In proposito, appare altresì opportuno precisare che la richiesta di riconoscimento della sospensione condizionale può essere valutata solo in sede di cognizione. Secondo un recente indirizzo di questa Corte, infatti, il giudice dell'esecuzione, nel procedere alla revoca della sanzione sostitutiva del lavoro di pubblica utilità (nella specie concessa ai sensi dell'art. 186 C.d.S., comma 9 bis) ed al conseguente ripristino della pena originariamente sostituita in sede di cognizione, non può contestualmente disporre la sospensione condizionale della pena ripristinata, ostandovi, in difetto di un'espressa disposizione di legge in tal senso, l'intangibilità del giudicato (Sez. 1, n. 21547 del 06/07/2020, Valente, Rv. 279372).


4. La richiesta - formulata nella memoria difensiva - di emissione di sentenza di annullamento senza rinvio della sentenza impugnata per intervenuta prescrizione del reato contestato va respinta.


Per il principio della formazione progressiva del giudicato, infatti, qualora l'imputato abbia impugnato la sentenza di condanna limitatamente alla misura della pena, l'aspetto relativo all'affermazione della sua responsabilità penale é coperto dal giudicato, sicché nel corso del giudizio di impugnazione non sono più rilevabili sopravvenute cause di estinzione del reato (Sez. 6, n. 13416 del 21/10/1998, D'Amore, Rv. 213900, nella specie, l'imputato, condannato in primo grado, aveva proposto appello limitatamente al punto sulla pena, e, nel successivo giudizio di Cassazione, il P.M., aveva concluso per la declaratoria di estinzione del reato, stante il compimento del termine di prescrizione del reato, intervenuto successivamente alla pronuncia di secondo grado).

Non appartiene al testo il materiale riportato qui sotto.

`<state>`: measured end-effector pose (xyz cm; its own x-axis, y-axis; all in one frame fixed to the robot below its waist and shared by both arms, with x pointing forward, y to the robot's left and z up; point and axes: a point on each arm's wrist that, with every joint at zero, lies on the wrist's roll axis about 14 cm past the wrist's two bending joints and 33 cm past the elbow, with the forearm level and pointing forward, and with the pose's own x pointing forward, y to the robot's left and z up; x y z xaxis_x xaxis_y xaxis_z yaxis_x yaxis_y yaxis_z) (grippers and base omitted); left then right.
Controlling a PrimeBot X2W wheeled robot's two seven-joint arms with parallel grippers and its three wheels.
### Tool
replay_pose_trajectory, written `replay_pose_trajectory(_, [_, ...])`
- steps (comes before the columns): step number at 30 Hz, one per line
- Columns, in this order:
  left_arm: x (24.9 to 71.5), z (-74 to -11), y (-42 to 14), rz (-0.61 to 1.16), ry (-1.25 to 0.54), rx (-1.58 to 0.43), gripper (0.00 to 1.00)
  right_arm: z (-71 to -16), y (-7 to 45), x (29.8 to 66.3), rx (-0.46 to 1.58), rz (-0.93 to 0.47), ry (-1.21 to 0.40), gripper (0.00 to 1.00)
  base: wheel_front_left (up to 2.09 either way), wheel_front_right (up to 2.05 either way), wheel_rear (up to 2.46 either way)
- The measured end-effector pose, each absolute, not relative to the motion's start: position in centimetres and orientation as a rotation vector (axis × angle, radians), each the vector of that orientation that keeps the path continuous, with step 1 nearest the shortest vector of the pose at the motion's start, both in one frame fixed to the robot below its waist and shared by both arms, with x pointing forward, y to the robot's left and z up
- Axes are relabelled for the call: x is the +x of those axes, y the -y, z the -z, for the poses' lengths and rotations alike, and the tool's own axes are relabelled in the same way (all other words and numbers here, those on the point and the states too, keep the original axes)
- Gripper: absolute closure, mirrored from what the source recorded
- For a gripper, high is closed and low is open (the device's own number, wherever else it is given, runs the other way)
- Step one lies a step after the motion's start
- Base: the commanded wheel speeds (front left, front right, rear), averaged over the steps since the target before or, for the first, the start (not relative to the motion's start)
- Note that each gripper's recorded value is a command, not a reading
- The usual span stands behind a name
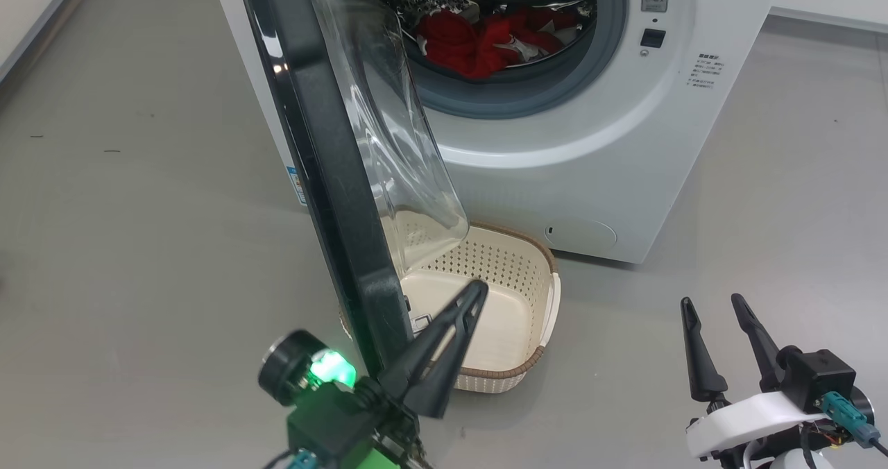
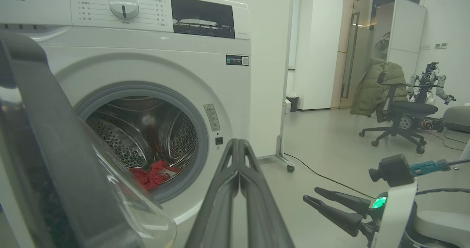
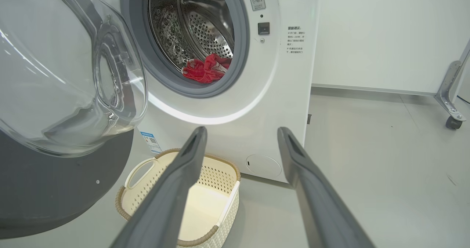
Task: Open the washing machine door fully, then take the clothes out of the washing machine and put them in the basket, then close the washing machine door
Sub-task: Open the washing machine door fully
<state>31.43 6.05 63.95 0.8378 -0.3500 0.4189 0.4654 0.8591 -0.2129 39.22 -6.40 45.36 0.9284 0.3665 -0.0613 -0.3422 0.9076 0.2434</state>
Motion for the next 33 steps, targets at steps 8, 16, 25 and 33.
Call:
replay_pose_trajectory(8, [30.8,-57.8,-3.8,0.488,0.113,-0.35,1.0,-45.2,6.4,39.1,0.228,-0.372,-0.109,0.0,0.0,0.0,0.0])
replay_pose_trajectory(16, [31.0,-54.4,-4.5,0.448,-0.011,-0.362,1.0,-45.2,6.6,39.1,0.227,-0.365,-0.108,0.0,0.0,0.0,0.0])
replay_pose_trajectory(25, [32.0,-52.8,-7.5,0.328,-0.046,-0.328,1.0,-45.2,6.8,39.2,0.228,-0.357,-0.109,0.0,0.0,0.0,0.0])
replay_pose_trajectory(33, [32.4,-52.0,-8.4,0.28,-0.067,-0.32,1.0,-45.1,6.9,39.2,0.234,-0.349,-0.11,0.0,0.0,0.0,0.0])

Nel caso in esame, analogo a quello del precedente giurisprudenziale appena riportato, il P. aveva proposto appello limitatamente alla richiesta di concessione dei predetti benefici di legge, per cui la sentenza di primo grado era divenuta irrevocabile in ordine all'affermazione di responsabilità, precludendo quindi la possibilità di considerare il tempo trascorso nelle ulteriori fasi del giudizio, ai fini della declaratoria di prescrizione.


5. Per le ragioni suesposte, alla luce del riscontrato errore di diritto, la sentenza impugnata va annullata con rinvio ad altra Sezione della Corte di appello di Venezia, perché proceda a nuova decisione sul punto nel rispetto dei principi giurisprudenziali sopra enunciati e affinché - con piena libertà di giudizio - riesamini esclusivamente il complessivo trattamento sanzionatorio.


P.Q.M.

Annulla la sentenza impugnata limitatamente al trattamento sanzionatorio e rinvia per nuovo giudizio alla Corte di appello di Venezia.


Così deciso in Roma, il 16 dicembre 2020.